What is required:
Exactly as they appear, please output the lines from the one with "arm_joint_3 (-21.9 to" through the end of the material, without pictures.

━━ Stored data ━━

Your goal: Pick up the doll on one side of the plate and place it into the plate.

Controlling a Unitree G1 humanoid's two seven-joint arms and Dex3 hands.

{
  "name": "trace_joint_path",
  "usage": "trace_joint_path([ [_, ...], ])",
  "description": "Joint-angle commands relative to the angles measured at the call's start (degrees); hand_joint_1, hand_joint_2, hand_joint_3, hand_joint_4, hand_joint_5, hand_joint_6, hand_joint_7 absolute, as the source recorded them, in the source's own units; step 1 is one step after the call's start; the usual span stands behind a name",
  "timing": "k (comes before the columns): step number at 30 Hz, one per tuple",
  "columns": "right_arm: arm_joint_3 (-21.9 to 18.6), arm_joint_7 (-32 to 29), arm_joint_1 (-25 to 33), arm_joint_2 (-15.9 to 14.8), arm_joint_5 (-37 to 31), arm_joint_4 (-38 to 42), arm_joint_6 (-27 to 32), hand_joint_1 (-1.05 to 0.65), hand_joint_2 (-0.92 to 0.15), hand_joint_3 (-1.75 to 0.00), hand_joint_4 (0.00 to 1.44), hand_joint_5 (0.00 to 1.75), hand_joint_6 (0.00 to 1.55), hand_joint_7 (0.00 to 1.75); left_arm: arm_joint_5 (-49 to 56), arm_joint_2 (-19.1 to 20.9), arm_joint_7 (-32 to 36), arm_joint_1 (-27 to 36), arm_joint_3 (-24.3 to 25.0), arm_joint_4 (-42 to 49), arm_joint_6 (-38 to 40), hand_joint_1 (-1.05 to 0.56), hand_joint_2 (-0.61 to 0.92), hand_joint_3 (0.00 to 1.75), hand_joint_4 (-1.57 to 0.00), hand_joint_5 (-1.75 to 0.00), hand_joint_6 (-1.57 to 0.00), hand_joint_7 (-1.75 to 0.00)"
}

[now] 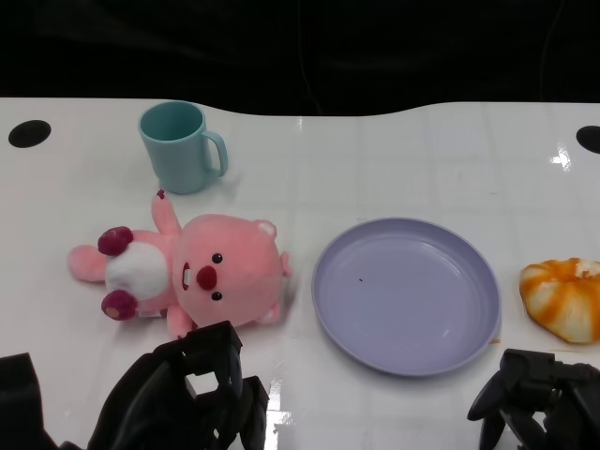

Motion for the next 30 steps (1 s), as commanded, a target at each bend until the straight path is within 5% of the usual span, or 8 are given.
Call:
trace_joint_path([
  [1,-0.8,-0.5,-0.1,-0.4,0.0,0.5,-0.4,-0.95,-0.92,-0.39,1.00,1.36,1.02,1.03,0.6,0.7,0.0,-0.3,0.3,0.1,-0.3,-0.08,0.38,1.41,-0.96,-1.63,-0.91,-1.49],
  [30,-0.3,-0.9,-0.4,-0.2,-0.9,0.5,-1.5,-0.96,-0.92,-0.41,1.00,1.36,1.01,1.03,-0.9,0.9,-0.8,-1.1,2.4,0.9,-0.2,-0.12,0.40,1.35,-0.87,-1.56,-0.79,-1.40],
])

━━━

Written solution:
  "columns": "right_arm: arm_joint_3 (-21.9 to 18.6), arm_joint_7 (-32 to 29), arm_joint_1 (-25 to 33), arm_joint_2 (-15.9 to 14.8), arm_joint_5 (-37 to 31), arm_joint_4 (-38 to 42), arm_joint_6 (-27 to 32), hand_joint_1 (-1.05 to 0.65), hand_joint_2 (-0.92 to 0.15), hand_joint_3 (-1.75 to 0.00), hand_joint_4 (0.00 to 1.44), hand_joint_5 (0.00 to 1.75), hand_joint_6 (0.00 to 1.55), hand_joint_7 (0.00 to 1.75); left_arm: arm_joint_5 (-49 to 56), arm_joint_2 (-19.1 to 20.9), arm_joint_7 (-32 to 36), arm_joint_1 (-27 to 36), arm_joint_3 (-24.3 to 25.0), arm_joint_4 (-42 to 49), arm_joint_6 (-38 to 40), hand_joint_1 (-1.05 to 0.56), hand_joint_2 (-0.61 to 0.92), hand_joint_3 (0.00 to 1.75), hand_joint_4 (-1.57 to 0.00), hand_joint_5 (-1.75 to 0.00), hand_joint_6 (-1.57 to 0.00), hand_joint_7 (-1.75 to 0.00)"
}

[now] 

Motion for the next 30 steps (1 s), as commanded, a target at each bend until the straight path is within 5% of the usual span, or 8 are given.
Call:
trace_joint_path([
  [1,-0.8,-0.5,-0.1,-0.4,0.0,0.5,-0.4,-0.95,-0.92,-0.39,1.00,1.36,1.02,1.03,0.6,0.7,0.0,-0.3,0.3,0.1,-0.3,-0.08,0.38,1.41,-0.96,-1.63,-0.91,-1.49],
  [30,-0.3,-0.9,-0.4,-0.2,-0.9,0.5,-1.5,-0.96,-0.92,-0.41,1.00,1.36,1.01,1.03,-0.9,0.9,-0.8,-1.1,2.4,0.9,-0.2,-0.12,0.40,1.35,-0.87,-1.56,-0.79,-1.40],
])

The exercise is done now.